- [EXERCISE OBJECTIVE]: I need every line that includes the word "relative" copied from the material.
——
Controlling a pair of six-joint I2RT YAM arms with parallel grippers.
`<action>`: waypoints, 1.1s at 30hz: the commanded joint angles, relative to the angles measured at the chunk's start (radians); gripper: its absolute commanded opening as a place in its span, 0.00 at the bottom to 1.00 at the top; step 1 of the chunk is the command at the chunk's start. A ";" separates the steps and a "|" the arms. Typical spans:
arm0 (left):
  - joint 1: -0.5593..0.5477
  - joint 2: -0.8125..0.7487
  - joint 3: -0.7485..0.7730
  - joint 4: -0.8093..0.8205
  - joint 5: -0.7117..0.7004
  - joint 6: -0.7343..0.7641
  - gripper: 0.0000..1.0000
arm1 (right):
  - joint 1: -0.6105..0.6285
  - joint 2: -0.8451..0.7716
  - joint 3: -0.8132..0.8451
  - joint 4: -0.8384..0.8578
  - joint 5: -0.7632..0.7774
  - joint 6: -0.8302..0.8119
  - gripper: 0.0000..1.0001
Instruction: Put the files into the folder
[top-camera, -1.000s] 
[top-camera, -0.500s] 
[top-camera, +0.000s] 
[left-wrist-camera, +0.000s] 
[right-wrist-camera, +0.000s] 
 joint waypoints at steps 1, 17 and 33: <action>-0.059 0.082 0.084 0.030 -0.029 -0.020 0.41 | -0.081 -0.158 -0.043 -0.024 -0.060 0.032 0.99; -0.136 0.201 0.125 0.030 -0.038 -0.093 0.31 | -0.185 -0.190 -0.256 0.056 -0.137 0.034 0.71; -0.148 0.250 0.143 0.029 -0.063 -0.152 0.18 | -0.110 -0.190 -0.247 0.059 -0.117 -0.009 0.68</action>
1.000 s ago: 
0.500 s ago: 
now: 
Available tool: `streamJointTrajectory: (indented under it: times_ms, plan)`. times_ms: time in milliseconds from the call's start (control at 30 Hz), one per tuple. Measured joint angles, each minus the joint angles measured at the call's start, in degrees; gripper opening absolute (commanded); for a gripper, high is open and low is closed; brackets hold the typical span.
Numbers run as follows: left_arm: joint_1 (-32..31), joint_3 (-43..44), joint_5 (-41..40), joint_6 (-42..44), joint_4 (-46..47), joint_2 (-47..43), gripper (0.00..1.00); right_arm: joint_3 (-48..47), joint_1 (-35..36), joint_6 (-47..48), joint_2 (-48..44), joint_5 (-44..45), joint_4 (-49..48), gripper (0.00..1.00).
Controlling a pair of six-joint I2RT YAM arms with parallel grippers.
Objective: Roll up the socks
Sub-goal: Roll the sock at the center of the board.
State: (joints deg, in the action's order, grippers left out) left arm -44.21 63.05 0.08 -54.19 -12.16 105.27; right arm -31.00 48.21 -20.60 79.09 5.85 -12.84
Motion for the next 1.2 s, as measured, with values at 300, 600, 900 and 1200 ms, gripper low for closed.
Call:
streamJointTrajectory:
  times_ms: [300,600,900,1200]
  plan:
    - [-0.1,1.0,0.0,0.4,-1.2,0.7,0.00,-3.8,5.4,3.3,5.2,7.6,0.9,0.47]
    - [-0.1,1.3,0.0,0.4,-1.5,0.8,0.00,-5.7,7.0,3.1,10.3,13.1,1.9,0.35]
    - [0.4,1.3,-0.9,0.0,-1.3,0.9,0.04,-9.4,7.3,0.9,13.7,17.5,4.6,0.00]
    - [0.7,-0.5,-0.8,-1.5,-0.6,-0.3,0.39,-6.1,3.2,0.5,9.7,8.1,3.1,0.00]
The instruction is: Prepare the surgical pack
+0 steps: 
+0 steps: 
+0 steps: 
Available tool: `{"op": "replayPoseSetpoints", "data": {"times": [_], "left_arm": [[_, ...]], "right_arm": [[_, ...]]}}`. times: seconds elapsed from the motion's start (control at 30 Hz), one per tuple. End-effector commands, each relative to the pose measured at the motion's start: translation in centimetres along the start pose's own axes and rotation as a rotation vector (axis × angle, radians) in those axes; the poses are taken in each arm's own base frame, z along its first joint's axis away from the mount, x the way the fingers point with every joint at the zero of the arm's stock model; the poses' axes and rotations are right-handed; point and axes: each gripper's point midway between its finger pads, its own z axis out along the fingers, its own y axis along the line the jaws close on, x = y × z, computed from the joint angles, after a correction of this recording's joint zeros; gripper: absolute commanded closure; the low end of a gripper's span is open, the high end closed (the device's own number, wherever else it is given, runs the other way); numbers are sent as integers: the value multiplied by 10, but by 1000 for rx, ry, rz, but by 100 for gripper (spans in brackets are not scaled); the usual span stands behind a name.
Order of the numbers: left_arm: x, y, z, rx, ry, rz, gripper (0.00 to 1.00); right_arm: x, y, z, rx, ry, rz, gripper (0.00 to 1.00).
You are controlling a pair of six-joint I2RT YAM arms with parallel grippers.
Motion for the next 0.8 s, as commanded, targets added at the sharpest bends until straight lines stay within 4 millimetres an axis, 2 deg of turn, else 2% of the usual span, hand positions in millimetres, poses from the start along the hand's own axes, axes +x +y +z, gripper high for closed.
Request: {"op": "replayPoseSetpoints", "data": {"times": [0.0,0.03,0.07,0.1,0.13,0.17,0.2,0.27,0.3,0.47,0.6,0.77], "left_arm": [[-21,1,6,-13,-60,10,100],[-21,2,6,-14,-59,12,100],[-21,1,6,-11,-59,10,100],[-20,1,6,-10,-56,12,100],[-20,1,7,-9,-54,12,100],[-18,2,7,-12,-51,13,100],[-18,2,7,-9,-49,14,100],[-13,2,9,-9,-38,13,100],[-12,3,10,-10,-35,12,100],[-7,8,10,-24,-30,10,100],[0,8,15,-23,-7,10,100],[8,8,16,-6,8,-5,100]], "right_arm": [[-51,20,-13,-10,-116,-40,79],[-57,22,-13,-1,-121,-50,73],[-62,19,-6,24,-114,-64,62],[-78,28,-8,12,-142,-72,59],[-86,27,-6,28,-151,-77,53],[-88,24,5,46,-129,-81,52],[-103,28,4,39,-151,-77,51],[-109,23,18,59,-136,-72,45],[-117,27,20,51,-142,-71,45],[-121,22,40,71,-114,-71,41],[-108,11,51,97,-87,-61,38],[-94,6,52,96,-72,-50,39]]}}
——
- [ANSWER BOX]:
`<action>`: waypoints, 1.1s at 30hz: the commanded joint angles, relative to the angles measured at the chunk's start (radians); gripper: its absolute commanded opening as a place in its span, 0.00 at the bottom to 1.00 at the top; step 1 of the chunk is the command at the chunk's start. A ";" separates the steps and a "|" the arms. Typical spans:
Available tool: `{"op": "replayPoseSetpoints", "data": {"times": [_], "left_arm": [[_, ...]], "right_arm": [[_, ...]]}}`. times: seconds elapsed from the motion's start (control at 30 Hz), one per tuple. End-effector commands, each relative to the pose measured at the motion's start: translation in centimetres along the start pose's own axes and rotation as a rotation vector (axis × angle, radians) in those axes; the poses are taken in each arm's own base frame, z along its first joint's axis away from the mount, x the way the fingers point with every joint at the zero of the arm's stock model; the poses' axes and rotations are right-handed; point and axes: each gripper's point midway between its finger pads, its own z axis out along the fingers, its own y axis along the line the jaws close on, x = y × z, computed from the joint angles, after a correction of this recording's joint zeros; gripper: absolute commanded closure; the low end of a gripper's span is open, the high end closed (the device's own number, wherever else it is given, runs the other way); numbers are sent as integers: the value multiplied by 10, but by 1000 for rx, ry, rz, but by 100 for gripper (spans in brackets are not scaled); the usual span stands behind a name.

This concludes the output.